Hi Margaret, I understand what you're going through, been there, done that. I'd recommend drinking a couple glasses of Cabernet, but I don't stay asleep all night when I do that. Perhaps some Melatonin a half hour before bed? I hope you can get your sleeping sorted out soon. In the meantime, your EPP projects are beautiful.

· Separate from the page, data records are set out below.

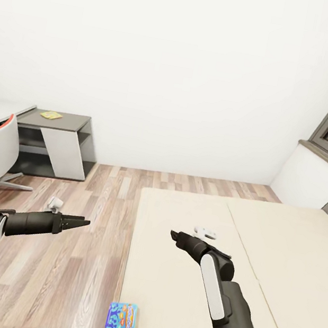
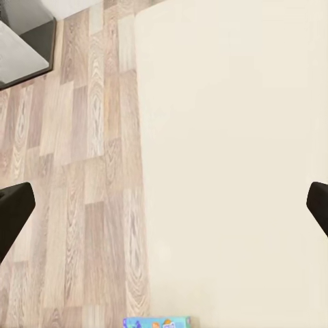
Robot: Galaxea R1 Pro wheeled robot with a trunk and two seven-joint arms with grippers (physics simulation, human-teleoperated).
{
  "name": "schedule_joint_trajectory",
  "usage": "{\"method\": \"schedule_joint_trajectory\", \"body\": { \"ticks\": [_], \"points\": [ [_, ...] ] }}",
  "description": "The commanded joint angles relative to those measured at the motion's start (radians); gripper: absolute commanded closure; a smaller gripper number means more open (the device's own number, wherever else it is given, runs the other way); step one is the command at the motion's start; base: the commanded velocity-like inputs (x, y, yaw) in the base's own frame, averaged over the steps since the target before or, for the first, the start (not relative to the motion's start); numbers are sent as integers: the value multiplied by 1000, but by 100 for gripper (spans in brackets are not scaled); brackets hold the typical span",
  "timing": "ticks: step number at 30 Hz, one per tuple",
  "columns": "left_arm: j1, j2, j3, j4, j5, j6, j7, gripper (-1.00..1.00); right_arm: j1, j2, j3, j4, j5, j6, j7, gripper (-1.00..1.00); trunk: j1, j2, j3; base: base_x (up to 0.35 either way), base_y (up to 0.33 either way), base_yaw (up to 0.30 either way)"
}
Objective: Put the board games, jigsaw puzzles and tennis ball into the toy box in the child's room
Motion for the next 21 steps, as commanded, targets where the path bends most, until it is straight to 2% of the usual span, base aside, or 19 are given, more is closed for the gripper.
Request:
{"method": "schedule_joint_trajectory", "body": {
  "ticks": [1,11,21],
  "points": [
    [-1,0,0,0,1,10,-3,-100,-1,0,1,-1,-10,3,-10,-100,1,-2,0,0,0,-1],
    [-1,0,0,0,1,10,-3,-100,-1,0,1,-1,-10,6,-10,-100,1,-2,16,0,0,12],
    [-1,0,0,0,1,10,-3,-100,-1,0,0,-1,-11,5,-10,-100,1,-2,19,0,0,16]
  ]
}}
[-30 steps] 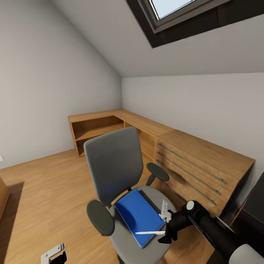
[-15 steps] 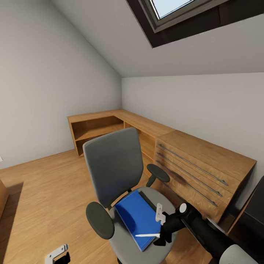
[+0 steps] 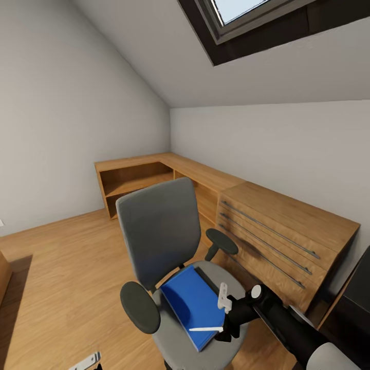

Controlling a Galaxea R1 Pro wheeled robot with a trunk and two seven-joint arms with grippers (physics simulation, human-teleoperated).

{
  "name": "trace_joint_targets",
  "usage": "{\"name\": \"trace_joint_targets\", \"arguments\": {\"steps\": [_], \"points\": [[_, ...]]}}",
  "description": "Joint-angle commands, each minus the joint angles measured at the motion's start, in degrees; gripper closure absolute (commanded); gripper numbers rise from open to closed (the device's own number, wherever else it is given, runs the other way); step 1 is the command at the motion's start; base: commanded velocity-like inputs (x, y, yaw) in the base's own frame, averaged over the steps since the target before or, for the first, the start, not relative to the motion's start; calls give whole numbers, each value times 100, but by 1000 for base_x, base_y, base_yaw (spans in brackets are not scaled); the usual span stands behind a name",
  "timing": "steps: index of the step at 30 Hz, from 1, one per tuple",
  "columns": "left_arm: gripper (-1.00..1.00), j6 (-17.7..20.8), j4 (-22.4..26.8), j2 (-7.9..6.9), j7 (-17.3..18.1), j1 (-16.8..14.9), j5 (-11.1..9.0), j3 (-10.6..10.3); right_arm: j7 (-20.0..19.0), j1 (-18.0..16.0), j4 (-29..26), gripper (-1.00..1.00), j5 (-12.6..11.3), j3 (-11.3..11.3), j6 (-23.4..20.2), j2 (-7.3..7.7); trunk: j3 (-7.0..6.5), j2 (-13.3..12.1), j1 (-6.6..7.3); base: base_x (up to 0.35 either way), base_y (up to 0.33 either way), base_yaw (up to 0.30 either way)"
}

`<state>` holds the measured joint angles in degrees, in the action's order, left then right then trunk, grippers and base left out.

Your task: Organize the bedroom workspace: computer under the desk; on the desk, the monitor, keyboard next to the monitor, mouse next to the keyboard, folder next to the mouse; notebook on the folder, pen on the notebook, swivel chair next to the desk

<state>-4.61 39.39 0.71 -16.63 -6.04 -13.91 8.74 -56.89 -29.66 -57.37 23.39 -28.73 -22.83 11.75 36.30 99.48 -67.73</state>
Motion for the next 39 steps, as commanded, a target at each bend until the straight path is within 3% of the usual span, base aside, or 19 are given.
{"name": "trace_joint_targets", "arguments": {"steps": [1,16,22,25,27,30,32,33,35,37,39], "points": [[-100,-35,-33,2,-2,-3,-59,5,-16,-4,-11,-100,17,-10,-38,5,24,44,-22,0,0,0],[-100,-47,-107,0,2,-3,-51,5,-6,-3,-11,-100,17,-19,-38,2,294,646,-352,0,0,0],[-100,-40,-99,-6,15,-3,-51,5,7,-4,12,-100,17,-21,-38,2,294,646,-352,0,0,0],[-100,-43,53,-8,8,-3,-51,10,15,-4,20,-100,19,-23,-38,1,294,646,-352,0,0,0],[-100,6,524,-9,2,-3,-54,17,103,-4,23,-100,23,-26,-41,-4,294,646,-352,0,0,0],[-100,429,1177,-3,-4,-3,-64,23,191,-4,24,-100,25,-30,-48,-6,294,646,-352,0,0,0],[-100,1140,1772,4,-7,-3,-73,41,215,-4,24,-100,25,-32,-64,-14,294,646,-352,0,0,0],[-100,1822,2184,10,-17,-3,-135,100,227,-4,24,-100,26,-33,-107,-19,294,646,-352,0,0,0],[-100,2366,2501,9,-25,-3,-279,176,266,-4,24,-100,26,-38,-183,-21,294,646,-352,0,0,0],[-100,2770,2984,12,-32,-3,-613,234,416,-4,26,-100,26,-51,-304,-27,294,646,-352,0,0,0],[-100,3042,3590,16,-29,-3,-1142,271,743,-4,55,-100,32,-103,-421,-66,294,646,-352,0,0,0]]}}
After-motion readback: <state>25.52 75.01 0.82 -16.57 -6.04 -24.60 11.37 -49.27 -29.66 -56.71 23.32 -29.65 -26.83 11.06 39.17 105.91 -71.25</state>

Becky (My Fabric Obsession) said...

Those are really cool! Thanks for sharing your technique. I hope your sleep issues resolve soon. Nothing worse than not sleeping well....

dq said...

I really like your method, Margaret! I love Hexi quilts but can't seem to get mine done because I don't like the look of the whip stitch either. It is also way too slow. I will try this out. Basically it looks like you are doing Y-seams with hand stitching instead of on the machine.

Diane E W said...

A friend of mine designed and had made a set of rubber stamps that she sells in her shop. When you stamp onto the fabric it has the cutting line and sewing line. Saves a lot of time and very accurate.

Carol Selepec said...

I must say I am impressed with this method. I hated the whip stitch thing - just couldn't get into the look. The seams look great on the back when pressed. I like it! This is less insane than I thought - lol. Good luck. Happy stitching. I see another awesome quilt in your future and hope that I get to see some of your quilts in person one day.

Sharyn Mallow Woerz said...

your method is still pretty old school :) Linda Franz's Inklingo does all the lines for you in just a few seconds.